Last week I was troubleshooting a customer's machine and it hit me that my own rig had the same issue. For 2 years I was swapping RAM and reinstalling drivers to fix random freezes. Turned out it was a bad solder joint on the motherboard under the CPU socket. I used a multimeter to trace it and found a cold joint on a tiny capacitor. Has anyone else spent months chasing a ghost issue only to find it was hardware the whole time?
Five machines in three days, all with the same 3.3V reading on the multimeter. What are the odds of that happening, and has anyone else run into a batch of bad batteries from a specific supplier?
I run my own small repair shop out of my garage, and last month I crossed 200 service calls for the quarter. That number surprised me because I never tracked it before, just took jobs as they came. The problem is I started cutting corners to keep up. I had a client with a gaming PC that kept blue screening, and instead of running full diagnostics I just swapped the RAM and called it done. Three days later they came back furious because the issue was actually a failing PSU. That mistake cost me nearly $400 in refunds and a bad review. I realized hitting a volume milestone means nothing if your quality drops. Has anyone else ever had a big number blind you to the details?
Last month I needed a quick cable tester to troubleshoot some drop issues at a client site in Phoenix. I skimped and bought a cheap one for $90 that claimed it could check all the usual things. Well, after spending half a day trying to use it, I found out it kept giving me false positives on bad cables.
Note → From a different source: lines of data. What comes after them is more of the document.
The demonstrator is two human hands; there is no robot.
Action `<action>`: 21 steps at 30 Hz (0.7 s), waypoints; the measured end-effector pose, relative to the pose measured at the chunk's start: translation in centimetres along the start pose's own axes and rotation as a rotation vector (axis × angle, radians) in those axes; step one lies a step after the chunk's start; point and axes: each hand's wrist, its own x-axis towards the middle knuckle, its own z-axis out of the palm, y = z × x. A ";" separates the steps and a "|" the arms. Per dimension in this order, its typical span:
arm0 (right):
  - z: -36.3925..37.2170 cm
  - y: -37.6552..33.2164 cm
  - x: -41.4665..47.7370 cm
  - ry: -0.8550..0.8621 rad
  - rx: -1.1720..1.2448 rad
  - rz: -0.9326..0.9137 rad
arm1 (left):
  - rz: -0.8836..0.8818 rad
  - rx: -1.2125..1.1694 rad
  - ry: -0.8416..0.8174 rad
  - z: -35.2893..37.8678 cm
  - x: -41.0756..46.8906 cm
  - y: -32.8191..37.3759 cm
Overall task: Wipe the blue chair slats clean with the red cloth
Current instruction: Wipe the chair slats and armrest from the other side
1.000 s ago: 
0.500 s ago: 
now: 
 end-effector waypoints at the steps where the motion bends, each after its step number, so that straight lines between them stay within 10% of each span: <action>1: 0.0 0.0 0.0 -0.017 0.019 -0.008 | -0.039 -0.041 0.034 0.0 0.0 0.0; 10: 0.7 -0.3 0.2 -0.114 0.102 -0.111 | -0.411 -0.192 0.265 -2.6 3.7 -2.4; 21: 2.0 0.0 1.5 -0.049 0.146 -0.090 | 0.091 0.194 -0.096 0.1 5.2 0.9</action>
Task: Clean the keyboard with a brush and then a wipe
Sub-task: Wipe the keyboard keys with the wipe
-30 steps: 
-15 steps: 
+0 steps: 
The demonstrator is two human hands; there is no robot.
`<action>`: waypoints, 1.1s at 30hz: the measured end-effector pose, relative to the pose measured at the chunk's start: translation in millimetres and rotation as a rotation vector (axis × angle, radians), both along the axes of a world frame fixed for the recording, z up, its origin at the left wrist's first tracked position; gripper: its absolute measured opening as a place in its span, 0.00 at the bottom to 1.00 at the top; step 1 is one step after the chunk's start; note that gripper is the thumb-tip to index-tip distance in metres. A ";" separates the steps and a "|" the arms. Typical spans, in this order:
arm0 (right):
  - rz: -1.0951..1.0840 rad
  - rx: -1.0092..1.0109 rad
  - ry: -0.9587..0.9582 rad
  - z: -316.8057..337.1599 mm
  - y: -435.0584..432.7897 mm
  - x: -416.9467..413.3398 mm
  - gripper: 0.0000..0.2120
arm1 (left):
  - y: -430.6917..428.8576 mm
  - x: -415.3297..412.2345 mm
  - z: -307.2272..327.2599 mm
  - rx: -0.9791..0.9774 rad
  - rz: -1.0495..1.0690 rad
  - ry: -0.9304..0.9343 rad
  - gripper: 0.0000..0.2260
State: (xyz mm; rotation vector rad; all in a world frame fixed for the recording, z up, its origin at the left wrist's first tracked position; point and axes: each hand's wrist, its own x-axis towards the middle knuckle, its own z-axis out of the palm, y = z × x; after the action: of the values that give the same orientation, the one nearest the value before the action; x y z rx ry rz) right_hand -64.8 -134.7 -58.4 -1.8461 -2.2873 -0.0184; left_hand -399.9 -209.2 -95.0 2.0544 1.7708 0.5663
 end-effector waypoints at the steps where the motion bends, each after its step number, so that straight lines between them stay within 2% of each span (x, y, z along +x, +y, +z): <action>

It ended up costing me way more time than it saved. Has anyone else gotten burned by cheap testers or am I just unlucky?
Guy named Dave at a repair shop in Phoenix said it. I spent 45 minutes swapping out a bad GPU, card was fine. Turned out the PC couldn't reach the licensing server. DNS was pointing to a dead server. Who else has been burned by ignoring the simple stuff first?
I was helping a buddy move some servers last weekend and his uncle who used to work at IBM in the 80s was there. He saw me with my multimeter and asked what I was testing. I told him I was checking power rails on a old Dell PowerEdge. He kinda laughed and said 'you kids always jump straight to hardware when it's usually a config issue.' At first I brushed it off but then he walked me through three times he'd seen techs swap boards for weeks only to find a bad driver or a firmware setting. Ngl it stung a bit because I've definitely done that myself. Now I'm trying to force myself to spend the first 15 minutes on software and logs before I even open the case. Has anyone else had a older tech change how you troubleshoot?
I was swapping a CPU on a customer's rig last Tuesday and noticed the old paste had spread all over the edges of the socket. Turns out they globbed on a pea-sized drop but it was way too much for their old Intel chip. I see this at least twice a month in my shop - people think more paste equals better cooling but it just makes a mess and can even short things out. Has anyone else had to clean up a paste overflow that caused boot issues?